### To do
Omitting the pictures, print every line below exactly as it stands.

----- Data shown -----

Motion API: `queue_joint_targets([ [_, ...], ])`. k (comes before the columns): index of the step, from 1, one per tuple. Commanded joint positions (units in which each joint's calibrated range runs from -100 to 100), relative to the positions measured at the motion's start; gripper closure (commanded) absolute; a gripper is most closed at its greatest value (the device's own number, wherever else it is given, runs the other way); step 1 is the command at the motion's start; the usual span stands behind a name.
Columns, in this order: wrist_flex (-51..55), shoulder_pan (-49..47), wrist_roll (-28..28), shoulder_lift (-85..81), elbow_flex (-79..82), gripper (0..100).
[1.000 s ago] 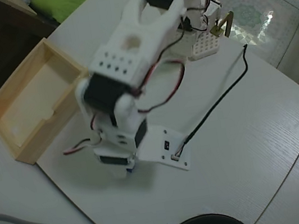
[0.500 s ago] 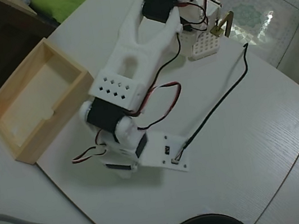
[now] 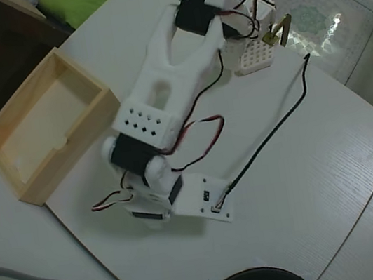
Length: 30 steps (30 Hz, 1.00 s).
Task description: Pick up the small blue cube and put it into the box
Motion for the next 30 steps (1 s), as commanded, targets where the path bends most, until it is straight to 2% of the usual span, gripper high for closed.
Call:
queue_joint_targets([
  [1,-0.6,0.4,0.0,0.4,-1.5,84],
  [30,5.2,5.3,0.2,1.7,-5.4,84],
])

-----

### Task answer
Motion API: `queue_joint_targets([ [_, ...], ])`. k (comes before the columns): index of the step, from 1, one per tuple. Commanded joint positions (units in which each joint's calibrated range runs from -100 to 100), relative to the positions measured at the motion's start; gripper closure (commanded) absolute; a gripper is most closed at its greatest value (the device's own number, wherever else it is given, runs the other way); step 1 is the command at the motion's start; the usual span stands behind a name.
Columns, in this order: wrist_flex (-51..55), shoulder_pan (-49..47), wrist_roll (-28..28), shoulder_lift (-85..81), elbow_flex (-79..82), gripper (0..100).
[1.000 s ago] 
[0.500 s ago] 
[now] 
Length: 30 steps (30 Hz, 1.00 s).
Task description: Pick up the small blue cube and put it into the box
Motion for the next 30 steps (1 s), as commanded, targets where the path bends most, until it is straight to 2% of the usual span, gripper high for closed.
Call:
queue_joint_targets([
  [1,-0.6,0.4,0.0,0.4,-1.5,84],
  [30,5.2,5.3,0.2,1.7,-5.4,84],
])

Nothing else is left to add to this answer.